Biofuel, not an odd fish anymore!

A project that will turn fish waste into biofuel in Vietnam has secured grant funding from Innovate UK

The Big Zero report

Image: FNZ

Could powering farms become a fishy business?

The Gloucestershire-based fuel producer Green Fuels Research has been awarded funding by Innovate UK to start a feasibility study into the conversion of pangasius (catfish) mortalities, into a sustainable biofuel for power generation in Vietnam.

Pangasius, native species to waters in Southeast Asia, is considered one of the most consumed fish in the world.

The project, which will be in partnership with the School of Chemical Engineering, Hà Nội University of Science and Technology, aims to convert fishery waste to sustainable diesel generator fuel.

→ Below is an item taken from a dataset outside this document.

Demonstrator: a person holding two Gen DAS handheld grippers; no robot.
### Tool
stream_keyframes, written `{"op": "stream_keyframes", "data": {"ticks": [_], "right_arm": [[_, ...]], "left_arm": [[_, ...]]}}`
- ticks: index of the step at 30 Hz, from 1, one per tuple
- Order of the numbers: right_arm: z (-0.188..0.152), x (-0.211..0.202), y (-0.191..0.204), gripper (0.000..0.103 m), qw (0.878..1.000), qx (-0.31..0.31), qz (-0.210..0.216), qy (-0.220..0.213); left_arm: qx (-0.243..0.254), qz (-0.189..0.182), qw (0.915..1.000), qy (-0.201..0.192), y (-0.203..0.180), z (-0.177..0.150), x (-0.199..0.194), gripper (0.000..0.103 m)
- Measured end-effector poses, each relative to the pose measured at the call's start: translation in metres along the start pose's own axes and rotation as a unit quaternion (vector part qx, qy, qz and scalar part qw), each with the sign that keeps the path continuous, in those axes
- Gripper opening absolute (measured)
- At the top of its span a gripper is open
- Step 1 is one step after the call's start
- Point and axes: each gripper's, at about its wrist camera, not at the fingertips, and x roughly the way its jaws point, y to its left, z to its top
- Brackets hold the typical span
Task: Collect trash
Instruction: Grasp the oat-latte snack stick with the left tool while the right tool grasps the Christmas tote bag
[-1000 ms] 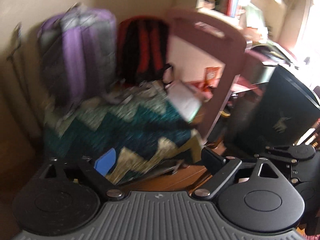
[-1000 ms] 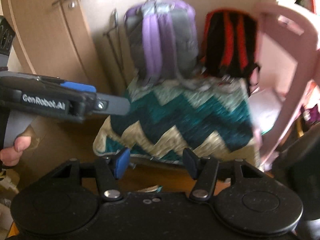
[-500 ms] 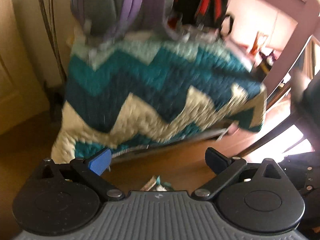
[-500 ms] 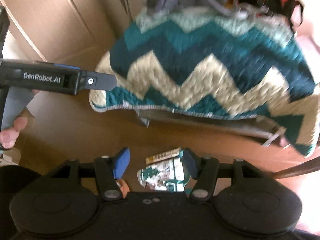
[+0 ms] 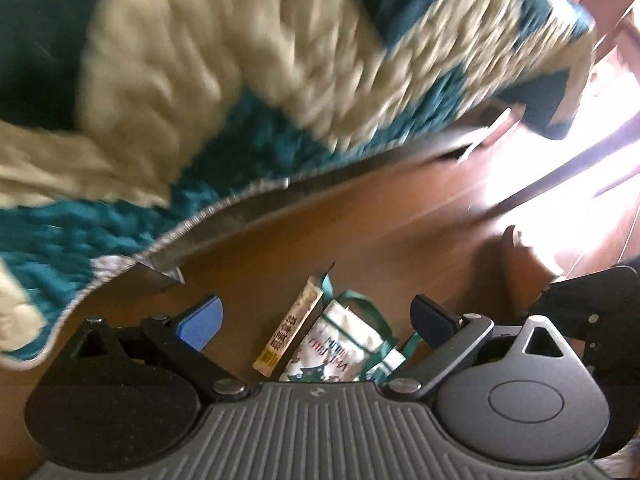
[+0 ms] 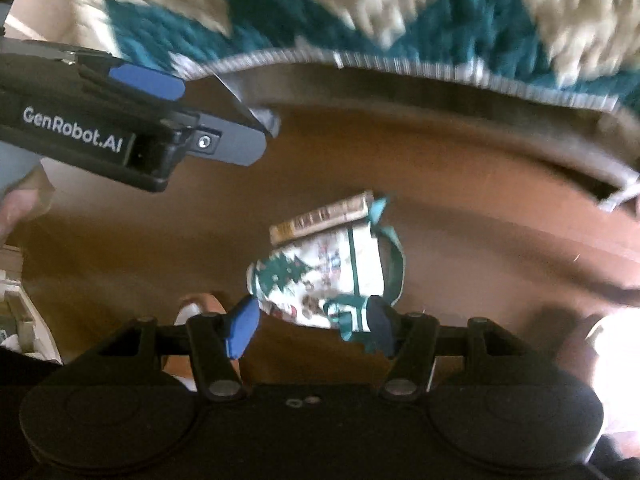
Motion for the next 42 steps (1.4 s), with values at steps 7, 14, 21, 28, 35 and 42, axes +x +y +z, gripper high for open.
{"op": "stream_keyframes", "data": {"ticks": [7, 14, 21, 28, 35, 42], "right_arm": [[-0.007, 0.084, -0.033, 0.059, 0.996, 0.039, 0.004, 0.086], [-0.007, 0.147, -0.053, 0.059, 0.991, 0.054, -0.002, 0.126], [-0.007, 0.177, -0.061, 0.059, 0.987, 0.071, -0.01, 0.147], [-0.005, 0.192, -0.058, 0.059, 0.986, 0.077, -0.003, 0.15], [-0.002, 0.206, -0.047, 0.059, 0.986, 0.068, -0.004, 0.15], [0.0, 0.21, -0.045, 0.056, 0.987, 0.057, -0.014, 0.152]], "left_arm": [[-0.058, 0.007, 0.9955, 0.074, 0.028, -0.013, 0.1, 0.101], [-0.08, 0.011, 0.9897, 0.118, 0.04, -0.039, 0.164, 0.101], [-0.06, 0.027, 0.9889, 0.133, 0.042, -0.046, 0.213, 0.101], [-0.072, 0.029, 0.9895, 0.122, 0.052, -0.044, 0.237, 0.1], [-0.066, 0.027, 0.9919, 0.106, 0.053, -0.048, 0.242, 0.091], [-0.022, 0.056, 0.9948, 0.082, 0.042, -0.048, 0.235, 0.069]]}}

The biofuel will then be used to provide energy to fish farms.

The partners say that could be a sustainable solution to make the Vietnamese aquaculture sector greener.

Farms in the country are usually built in remote areas and are heavily dependent on diesel generators.

Vietnam is the world’s fourth-largest aquaculture producer with an estimated 6.4 million tonnes every year.

Green Fuels Group’s Chief Strategy Officer Paul Hilditch said: “The sector there has grown exponentially at 20% annually over the last decade. Based on a 20% average fish mortality rate, some 400,000 tonnes of energy-rich pangasius waste material is potentially available every year, itself increasing at an annual rate of 20%.

“As feedstock is the lifeblood of any biofuels operation, we are confident that this project can have a dramatic impact on decarbonisation of power generation in the region.”